1998 Indian Telugu-language film directed by P. N. Ramachandra Rao

Subhavaartha is a 1998 Indian Telugu-language drama film directed by P. N. Ramachandra Rao, starring Arjun and Soundarya. The film was partially reshot in Tamil as Mannavaru Chinnavaru with Sivaji Ganesan replacing Kota Srinivasa Rao as well as different cast. The Tamil version, produced by Kalaipuli S. Thanu, was released in 1999.

== Cast ==

| Cast (Telugu) | Cast (Tamil) | Role (Telugu) | Role (Tamil) |
|---|---|---|---|
| Arjun Sarja |  | Rajendra Prasad (Raja) |  |
| Soundarya |  | Meghana |  |
| Kota Srinivasa Rao | Sivaji Ganesan | Srinivasa Rao | Rajashekar |
| Kavya | Maheswari | Shweta Setty |  |
| Chandra Mohan | Visu | Chandrashekhar | Shanmugasundaram |
| Siva Parvathi | K. R. Vijaya | Chandrashekhar's wife | Shanmugasundaram's wife |
| Srihari |  | Siddaraju |  |
| Narra Venkateswara Rao |  | Dharmaraju |  |

- Telugu version

- Tamil version
- R. Sundarrajan as Minor Rajamani
- S. S. Chandran as Sigaram
- Anu Mohan as Rajamani's cousin
- Idichapuli Selvaraj as Village man

== Soundtrack ==
The songs were composed by Koti. All lyrics were written by Sirivennela Seetharama Sastry.
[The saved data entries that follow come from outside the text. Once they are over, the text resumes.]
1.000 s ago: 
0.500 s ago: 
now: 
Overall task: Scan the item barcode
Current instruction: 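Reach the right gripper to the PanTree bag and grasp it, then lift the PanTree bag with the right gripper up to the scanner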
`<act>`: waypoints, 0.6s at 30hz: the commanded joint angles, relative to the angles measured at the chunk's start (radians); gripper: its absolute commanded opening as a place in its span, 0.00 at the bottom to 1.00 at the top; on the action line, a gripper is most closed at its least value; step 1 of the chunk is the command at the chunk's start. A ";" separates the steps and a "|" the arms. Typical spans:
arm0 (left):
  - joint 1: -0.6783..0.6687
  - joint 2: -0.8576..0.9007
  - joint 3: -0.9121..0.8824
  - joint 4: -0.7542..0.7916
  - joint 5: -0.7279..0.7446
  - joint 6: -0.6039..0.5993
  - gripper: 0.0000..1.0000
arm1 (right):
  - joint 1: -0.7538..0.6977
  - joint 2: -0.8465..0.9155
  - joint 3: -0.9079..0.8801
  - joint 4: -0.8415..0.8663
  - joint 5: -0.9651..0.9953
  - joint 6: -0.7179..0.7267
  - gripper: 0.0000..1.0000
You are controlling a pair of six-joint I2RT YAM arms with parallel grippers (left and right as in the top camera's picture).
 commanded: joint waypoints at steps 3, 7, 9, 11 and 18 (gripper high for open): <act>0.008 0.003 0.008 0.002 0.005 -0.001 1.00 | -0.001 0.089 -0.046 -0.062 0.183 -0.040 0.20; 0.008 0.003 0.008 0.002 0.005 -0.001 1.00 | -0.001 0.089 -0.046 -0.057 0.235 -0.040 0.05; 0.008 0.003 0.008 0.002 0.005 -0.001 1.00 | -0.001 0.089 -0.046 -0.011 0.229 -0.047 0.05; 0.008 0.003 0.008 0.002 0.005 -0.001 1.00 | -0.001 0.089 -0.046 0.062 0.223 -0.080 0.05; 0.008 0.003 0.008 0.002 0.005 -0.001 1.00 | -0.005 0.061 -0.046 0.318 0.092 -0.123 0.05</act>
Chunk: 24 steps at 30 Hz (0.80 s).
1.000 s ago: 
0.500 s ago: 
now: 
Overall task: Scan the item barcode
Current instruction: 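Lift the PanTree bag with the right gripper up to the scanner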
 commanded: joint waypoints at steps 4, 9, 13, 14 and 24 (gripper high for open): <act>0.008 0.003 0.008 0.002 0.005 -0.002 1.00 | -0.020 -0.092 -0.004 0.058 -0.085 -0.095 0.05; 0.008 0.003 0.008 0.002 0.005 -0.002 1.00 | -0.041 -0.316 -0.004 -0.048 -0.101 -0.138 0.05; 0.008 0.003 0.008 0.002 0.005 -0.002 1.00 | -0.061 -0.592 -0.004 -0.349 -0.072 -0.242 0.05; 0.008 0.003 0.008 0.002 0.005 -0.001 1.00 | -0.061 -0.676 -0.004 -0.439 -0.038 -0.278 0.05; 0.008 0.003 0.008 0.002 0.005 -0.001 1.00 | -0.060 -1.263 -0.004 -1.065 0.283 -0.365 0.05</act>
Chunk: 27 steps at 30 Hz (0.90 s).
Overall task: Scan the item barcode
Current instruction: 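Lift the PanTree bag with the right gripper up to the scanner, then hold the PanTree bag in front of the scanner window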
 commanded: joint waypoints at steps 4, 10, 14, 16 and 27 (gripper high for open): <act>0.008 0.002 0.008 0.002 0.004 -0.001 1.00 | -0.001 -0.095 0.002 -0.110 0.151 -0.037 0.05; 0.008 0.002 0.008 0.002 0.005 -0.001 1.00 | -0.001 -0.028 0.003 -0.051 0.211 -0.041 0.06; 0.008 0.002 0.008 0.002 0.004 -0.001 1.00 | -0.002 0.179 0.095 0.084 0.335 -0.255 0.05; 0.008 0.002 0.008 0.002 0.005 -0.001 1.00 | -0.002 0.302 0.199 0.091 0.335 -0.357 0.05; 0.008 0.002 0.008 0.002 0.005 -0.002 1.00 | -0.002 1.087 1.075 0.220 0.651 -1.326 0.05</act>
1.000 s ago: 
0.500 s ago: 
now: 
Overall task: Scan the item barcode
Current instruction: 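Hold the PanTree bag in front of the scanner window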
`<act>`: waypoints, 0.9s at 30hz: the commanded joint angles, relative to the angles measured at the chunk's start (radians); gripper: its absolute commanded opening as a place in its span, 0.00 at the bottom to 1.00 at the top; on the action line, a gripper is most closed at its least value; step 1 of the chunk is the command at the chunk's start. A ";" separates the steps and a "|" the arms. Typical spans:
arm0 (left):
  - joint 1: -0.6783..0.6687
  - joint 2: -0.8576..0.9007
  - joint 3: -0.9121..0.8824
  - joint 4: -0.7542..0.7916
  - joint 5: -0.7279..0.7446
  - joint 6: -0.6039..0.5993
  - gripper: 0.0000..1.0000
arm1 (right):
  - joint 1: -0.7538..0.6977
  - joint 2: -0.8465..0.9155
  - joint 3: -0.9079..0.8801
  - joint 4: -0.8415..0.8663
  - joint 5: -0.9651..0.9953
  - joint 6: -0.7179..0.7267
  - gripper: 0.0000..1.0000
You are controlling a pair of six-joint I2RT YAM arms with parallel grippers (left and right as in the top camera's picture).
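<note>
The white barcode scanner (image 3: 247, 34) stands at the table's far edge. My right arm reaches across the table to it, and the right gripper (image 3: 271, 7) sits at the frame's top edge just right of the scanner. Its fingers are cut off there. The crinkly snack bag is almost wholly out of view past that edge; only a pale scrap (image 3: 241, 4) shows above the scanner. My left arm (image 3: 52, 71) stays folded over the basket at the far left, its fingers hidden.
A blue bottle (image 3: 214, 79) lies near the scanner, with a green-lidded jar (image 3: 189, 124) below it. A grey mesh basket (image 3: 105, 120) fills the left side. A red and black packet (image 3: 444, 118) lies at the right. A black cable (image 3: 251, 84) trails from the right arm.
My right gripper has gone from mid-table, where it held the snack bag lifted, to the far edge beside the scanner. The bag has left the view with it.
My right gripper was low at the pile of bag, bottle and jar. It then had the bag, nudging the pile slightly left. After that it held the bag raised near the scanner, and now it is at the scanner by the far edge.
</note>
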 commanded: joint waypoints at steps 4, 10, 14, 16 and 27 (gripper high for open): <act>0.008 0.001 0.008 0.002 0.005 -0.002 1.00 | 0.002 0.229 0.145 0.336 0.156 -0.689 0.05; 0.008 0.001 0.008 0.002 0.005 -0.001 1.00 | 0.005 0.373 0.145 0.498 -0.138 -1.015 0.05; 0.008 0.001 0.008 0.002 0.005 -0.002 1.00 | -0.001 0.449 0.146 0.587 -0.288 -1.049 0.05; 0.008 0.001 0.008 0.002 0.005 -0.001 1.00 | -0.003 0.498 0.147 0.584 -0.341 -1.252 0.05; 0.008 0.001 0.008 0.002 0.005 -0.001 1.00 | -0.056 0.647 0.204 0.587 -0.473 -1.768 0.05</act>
The Tamil soundtrack is credited to composer Geethapriyan, who reused the original songs.

Telugu
| No. | Title | Singer(s) | Length |
|---|---|---|---|
| 1. | "Are Bapre" | S. P. Balasubrahmanyam, K. S. Chithra |  |
| 2. | "Atcha Maina" | S. P. Balasubrahmanyam, K. S. Chithra |  |
| 3. | "Jaabilamma" (duet) | S. P. Balasubrahmanyam, K. S. Chithra |  |
| 4. | "Kulluku Baby" | S. P. Balasubrahmanyam, K. S. Chithra |  |
| 5. | "Jaabilamma" (sad) | S. P. Balasubrahmanyam |  |

Tamil
| No. | Title | Singer(s) | Length |
|---|---|---|---|
| 1. | "Adi Paaduthe" | S. P. Balasubrahmanyam |  |
| 2. | "Kathi Vaitha" | Sukhwinder Singh, Ranjani |  |
| 3. | "Konji Pesu" | Hariharan, Sadhana Sargam |  |
| 4. | "Vaannilave" | Mano, Ranjani |  |
| 5. | "Mannavaru" | Krishnaraj, Ranjani |  |

== Reception ==
A critic from Zamin Ryot wrote that the director should be congratulated for not showing any vulgar and unwanted scenes in this family story film which has a natural flow of good drama. Reviewing the Tamil version, a critic from The New Indian Express noted "though thespian Sivaji Ganesan and Soundarya shoulder the film, it is too late for the director to realise his mistakes. If some of the stunt and murder scenes are any indication, it seems the director has no basic knowledge about law and order". A critic from The Hindu wrote that "Both Soundarya and Arjun simply mouth the fast paced dialogues, their expressions not doing full justice to the content".